Tuesday, October 27, 2009

Women.

Well, what can I say? Women. I don't know what's going on, but for the last month or so my mind can't seem to avoid them. Now, this poses a problem for me. It seems as though that they're on my mind more than God and it's bothering me.

"Dear God, thank you for today and all that You do that I'm not even aware of. WOMEN. Thank you for loving me more than I know or understand...I pray that our relationship grows and grows and that You and I can be closer than ever before. I want to be closer to You than anything and...WOMEN. And...um...I pray that I can start concentrati--WOMEN--concentrating on Your will and focus o--WOMEN--on You...I'm sorry, God but what the heck is going on?" Seriously. That doesn't even encompass the issue.

I feel it's important to note an episode that I went through about seven months ago. I had this huge desire to be one with God. I mean, to be completely His and live my life isolated in His love. To become, in a sense, a monk. So, in this passionate desire I decided to not get married, or to get involved in a relationship and keep my focus completely on God. Now I'm not sure if it was wise for me to tell my parents about this, but I did and they didn't really accept it with a huge smile on their faces. I felt my mom was a bit offended and disappointed that her only son had decided to swear off women and that she wouldn't be having a grandchild. My dad just didn't get it.
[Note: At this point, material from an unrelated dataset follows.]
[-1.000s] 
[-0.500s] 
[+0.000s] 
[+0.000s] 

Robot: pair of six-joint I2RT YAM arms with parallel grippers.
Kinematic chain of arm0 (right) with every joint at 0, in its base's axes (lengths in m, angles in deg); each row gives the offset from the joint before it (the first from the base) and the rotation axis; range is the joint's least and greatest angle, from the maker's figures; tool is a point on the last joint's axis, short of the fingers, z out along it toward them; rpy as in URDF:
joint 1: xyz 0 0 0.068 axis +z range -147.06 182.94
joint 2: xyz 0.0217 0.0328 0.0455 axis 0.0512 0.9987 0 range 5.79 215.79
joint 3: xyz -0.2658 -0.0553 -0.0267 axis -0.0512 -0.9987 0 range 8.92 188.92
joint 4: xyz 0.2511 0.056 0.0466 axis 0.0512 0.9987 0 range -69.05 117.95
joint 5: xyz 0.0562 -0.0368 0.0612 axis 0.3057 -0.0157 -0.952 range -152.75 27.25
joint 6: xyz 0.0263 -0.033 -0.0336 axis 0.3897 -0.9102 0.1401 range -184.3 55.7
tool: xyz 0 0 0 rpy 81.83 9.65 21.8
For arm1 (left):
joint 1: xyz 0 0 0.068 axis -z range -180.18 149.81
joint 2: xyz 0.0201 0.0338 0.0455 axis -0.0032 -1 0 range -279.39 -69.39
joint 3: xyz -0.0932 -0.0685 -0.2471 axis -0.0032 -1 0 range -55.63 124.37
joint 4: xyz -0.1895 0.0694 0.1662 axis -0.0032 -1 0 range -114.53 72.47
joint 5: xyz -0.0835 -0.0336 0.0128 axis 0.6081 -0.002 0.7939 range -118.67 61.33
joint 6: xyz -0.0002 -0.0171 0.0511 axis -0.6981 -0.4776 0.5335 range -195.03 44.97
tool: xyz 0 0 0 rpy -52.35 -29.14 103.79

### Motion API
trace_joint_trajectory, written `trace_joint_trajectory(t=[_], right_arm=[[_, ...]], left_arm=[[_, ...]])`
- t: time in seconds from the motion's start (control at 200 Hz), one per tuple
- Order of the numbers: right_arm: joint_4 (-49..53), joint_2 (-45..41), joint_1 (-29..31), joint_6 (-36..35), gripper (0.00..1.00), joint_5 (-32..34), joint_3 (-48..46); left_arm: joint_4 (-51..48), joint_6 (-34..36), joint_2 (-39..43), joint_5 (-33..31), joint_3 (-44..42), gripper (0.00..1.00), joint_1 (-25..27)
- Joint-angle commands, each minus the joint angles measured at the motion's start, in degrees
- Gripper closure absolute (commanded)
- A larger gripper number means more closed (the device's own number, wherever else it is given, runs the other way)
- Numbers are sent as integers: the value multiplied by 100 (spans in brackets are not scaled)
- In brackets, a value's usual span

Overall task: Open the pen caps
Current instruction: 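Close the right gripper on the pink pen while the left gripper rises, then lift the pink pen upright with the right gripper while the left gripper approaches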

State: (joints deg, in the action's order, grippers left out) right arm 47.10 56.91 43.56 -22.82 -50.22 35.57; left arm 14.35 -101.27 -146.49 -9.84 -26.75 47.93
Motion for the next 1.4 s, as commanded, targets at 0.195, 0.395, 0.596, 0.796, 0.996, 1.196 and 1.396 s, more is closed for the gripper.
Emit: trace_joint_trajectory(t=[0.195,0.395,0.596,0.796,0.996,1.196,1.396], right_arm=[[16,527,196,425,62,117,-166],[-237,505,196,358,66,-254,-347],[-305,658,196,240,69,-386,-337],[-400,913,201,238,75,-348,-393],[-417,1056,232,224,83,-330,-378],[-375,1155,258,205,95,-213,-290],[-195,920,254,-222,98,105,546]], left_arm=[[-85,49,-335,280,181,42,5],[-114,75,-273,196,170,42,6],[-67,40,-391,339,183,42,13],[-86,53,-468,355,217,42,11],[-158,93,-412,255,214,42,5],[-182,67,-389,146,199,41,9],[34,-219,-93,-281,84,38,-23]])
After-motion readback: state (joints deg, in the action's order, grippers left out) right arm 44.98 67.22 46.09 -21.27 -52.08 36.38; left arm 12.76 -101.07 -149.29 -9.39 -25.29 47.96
How could his son swear off women?

So, here's my dilemma: if I truly do decide to never get married then, A, no sex ; B no grandchildren for the parents; C, the Zaragoza name dies. I'm the last of the Zaragozas; D, I may miss something that I'm not even aware of that actually may be beneficial for God and I. Alright, and if I decide to just let all of this go and pursue this desire for the opposite sex, then my relationship with God weakens for lack of complete devotion to Him...and that's pretty damn important to me. Thinking about all of this I can't help but think about Paul's passage in 1 Corinthians 7.
"I would like you to be free from concern. An unmarried man is concerned about the Lord’s affairs—how he can please the Lord. But a married man is concerned about the affairs of this world—how he can please his wife—and his interests are divided...I am saying this for your own good, not to restrict you, but that you may live in a right way in undivided devotion to the Lord." He also says earlier, "Now to the unmarried and the widows I say: It is good for them to stay unmarried, as I am. But if they cannot control themselves, they should marry, for it is better to marry than to burn with passion." So I'm at a mental fork in the road and I'm honestly not sure what to do.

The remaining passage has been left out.